Exercise goal. Return the lines of the data below in which the string "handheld" occurs.

Input material.
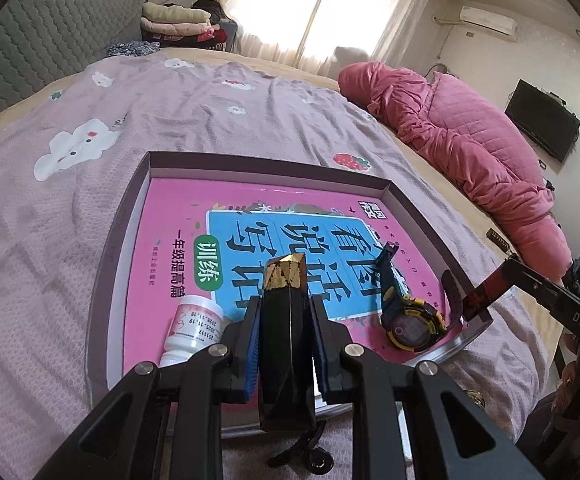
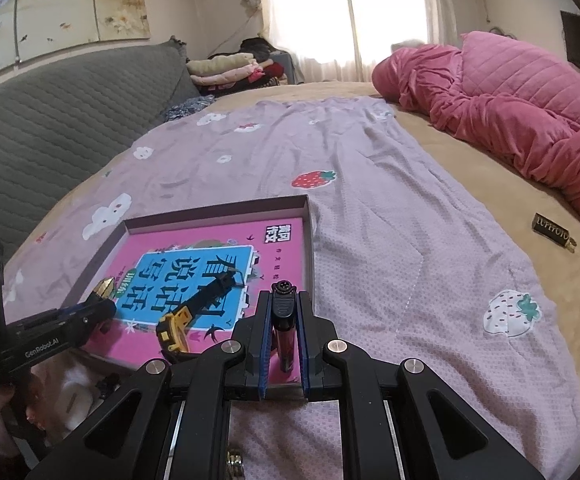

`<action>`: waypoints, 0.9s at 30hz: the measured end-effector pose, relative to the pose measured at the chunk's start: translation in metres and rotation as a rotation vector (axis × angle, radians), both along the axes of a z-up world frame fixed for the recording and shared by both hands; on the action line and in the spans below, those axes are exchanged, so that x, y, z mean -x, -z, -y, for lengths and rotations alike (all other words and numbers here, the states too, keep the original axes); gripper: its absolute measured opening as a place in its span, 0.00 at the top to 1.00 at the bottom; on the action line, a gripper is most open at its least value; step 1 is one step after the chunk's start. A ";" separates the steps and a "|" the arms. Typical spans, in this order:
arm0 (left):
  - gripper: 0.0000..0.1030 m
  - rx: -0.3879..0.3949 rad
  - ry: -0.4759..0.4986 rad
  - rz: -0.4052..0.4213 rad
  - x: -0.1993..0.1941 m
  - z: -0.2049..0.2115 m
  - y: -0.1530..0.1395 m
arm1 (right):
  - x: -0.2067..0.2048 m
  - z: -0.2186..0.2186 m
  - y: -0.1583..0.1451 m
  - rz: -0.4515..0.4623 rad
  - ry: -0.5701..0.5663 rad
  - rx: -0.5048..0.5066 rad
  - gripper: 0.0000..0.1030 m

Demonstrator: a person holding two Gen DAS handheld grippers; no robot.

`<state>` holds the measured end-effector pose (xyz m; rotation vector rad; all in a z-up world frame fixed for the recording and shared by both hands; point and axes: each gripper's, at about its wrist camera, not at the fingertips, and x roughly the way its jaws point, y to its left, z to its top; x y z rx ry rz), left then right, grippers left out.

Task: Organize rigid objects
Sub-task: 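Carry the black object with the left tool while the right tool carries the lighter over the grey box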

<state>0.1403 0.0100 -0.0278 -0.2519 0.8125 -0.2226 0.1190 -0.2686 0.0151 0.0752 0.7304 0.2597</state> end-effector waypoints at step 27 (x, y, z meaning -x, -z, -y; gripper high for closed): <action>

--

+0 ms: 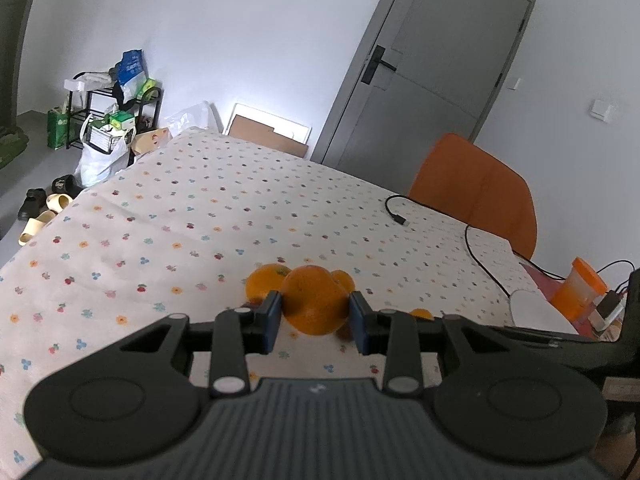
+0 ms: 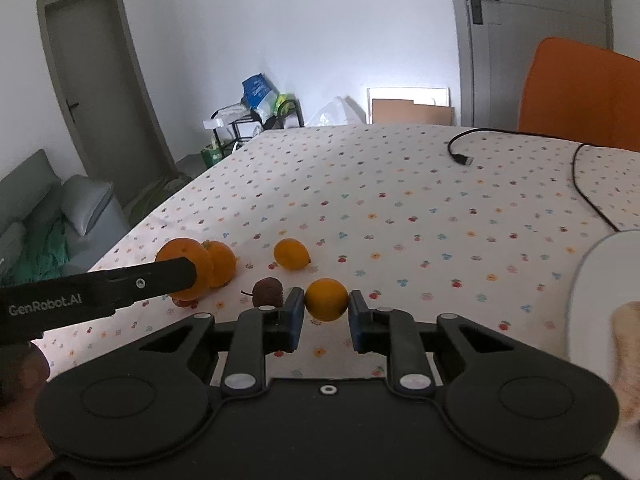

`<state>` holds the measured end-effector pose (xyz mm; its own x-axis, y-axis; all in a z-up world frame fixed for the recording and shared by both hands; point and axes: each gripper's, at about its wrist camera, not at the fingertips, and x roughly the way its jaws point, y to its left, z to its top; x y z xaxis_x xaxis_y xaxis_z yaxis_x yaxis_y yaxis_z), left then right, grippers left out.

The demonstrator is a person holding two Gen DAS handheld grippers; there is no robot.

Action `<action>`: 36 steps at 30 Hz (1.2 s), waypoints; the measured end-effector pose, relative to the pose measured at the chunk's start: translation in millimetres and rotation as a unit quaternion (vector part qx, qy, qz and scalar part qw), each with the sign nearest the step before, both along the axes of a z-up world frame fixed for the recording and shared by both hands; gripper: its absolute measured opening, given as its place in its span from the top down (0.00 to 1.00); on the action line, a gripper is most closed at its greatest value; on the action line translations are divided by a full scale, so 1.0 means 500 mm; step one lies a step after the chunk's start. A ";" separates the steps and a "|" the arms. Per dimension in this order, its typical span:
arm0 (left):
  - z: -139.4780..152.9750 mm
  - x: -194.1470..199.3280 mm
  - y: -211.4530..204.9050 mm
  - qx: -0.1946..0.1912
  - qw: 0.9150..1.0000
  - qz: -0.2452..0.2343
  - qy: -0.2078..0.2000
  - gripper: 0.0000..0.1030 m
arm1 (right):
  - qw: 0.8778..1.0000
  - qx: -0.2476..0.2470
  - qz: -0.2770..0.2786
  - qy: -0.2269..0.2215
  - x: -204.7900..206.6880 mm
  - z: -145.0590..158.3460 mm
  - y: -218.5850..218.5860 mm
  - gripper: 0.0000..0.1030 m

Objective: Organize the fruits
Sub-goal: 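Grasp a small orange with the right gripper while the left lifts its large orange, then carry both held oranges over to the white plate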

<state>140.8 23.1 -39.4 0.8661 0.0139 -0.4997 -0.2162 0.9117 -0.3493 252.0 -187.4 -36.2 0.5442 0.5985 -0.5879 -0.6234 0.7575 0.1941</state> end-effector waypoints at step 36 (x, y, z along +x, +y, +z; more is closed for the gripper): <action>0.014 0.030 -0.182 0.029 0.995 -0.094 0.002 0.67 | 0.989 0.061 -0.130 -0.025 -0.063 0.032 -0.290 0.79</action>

Written response.
Demonstrator: a person holding two Gen DAS handheld grippers; no robot.
The demonstrator is a person holding two Gen DAS handheld grippers; there is no robot.

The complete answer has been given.